Zarząd OT Logistics, grupy specjalizującej się w świadczeniu usług transportowych, spedycyjnych i logistycznych w Polsce i Europie, liczy że jeszcze w lutym Komisja Nadzoru Finansowego zatwierdzi prospekt emisyjny. Jeśli tak się stanie, już w marcu mogłaby się odbyć publiczna emisja akcji i giełdowy debiut. – Chcielibyśmy pozyskać około 60 mln zł na inwestycje portowe w Trójmieście – mówi Piotr Chajderowski, prezes OT Logistics.
Pierwszy z projektów spółki dotyczy budowy terminalu paszowo-zbożowego i uniwersalnego na terenie portu gdańskiego. Koszt całej inwestycji może przekroczyć 200 mln zł. Zarząd planuje ją jednak realizować w kilku etapach przez trzy lata wspólnie z partnerem branżowym.
– Zanim przystąpimy do tej inwestycji, musimy wygrać przetarg na 30-letnią dzierżawę portowych gruntów. Liczymy, że jego rozstrzygnięcie nastąpi jeszcze w lutym lub marcu – twierdzi Chajderowski. Drugi projekt OT Logistics dotyczy z kolei zakupu spółki, która jest operatorem terminalu drobnicowego na terenie jednego z portów w Trójmieście. Zarząd ofertę w tym przetargu zamierza złożyć w połowie kwietnia. O szczegółach na razie nie chce jednak mówić. Jeśli OT Logistics nie wygra któregoś z tych przetargów lub nawet obu, wówczas pozyskane pieniądze przeznaczymy na rozwój spedycji kolejowej, morskiej i drogowej. – To drugi z naszych głównych obszarów ekspansji na szeroko rozumianym rynku usług logistycznych. Już prowadzimy rozmowy z właścicielami dwóch firm na temat ewentualnego przejęcia – zauważa Chajderowski.

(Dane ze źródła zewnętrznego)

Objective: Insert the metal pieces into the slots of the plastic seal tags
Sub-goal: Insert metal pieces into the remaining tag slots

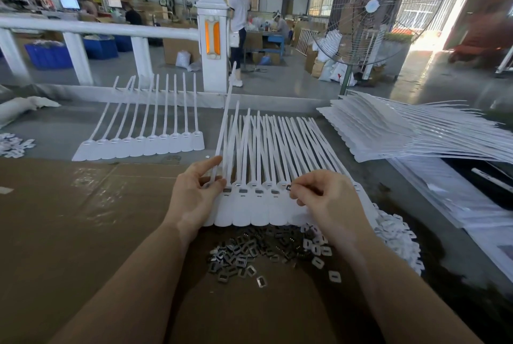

OT Logistics docelowo chce, aby usługi portowe, spedycja i transport śródlądowy dawały grupie po około 1/3 wpływów. W ocenie zarządu usługi portowe oraz spedycja to te obszary w branży, które szybko się rozwijają i dają największe marże. Ze względu na niezatwierdzony jeszcze prospekt, spółka nie może ujawnić wyników za ubiegły rok. Zapewnia jedynie, że są one w historii grupy rekordowo wysokie. W 2011 r. OT Logistics wypracowało 442,2 mln zł skonsolidowanych przychodów i 27,4 mln zł zysku netto.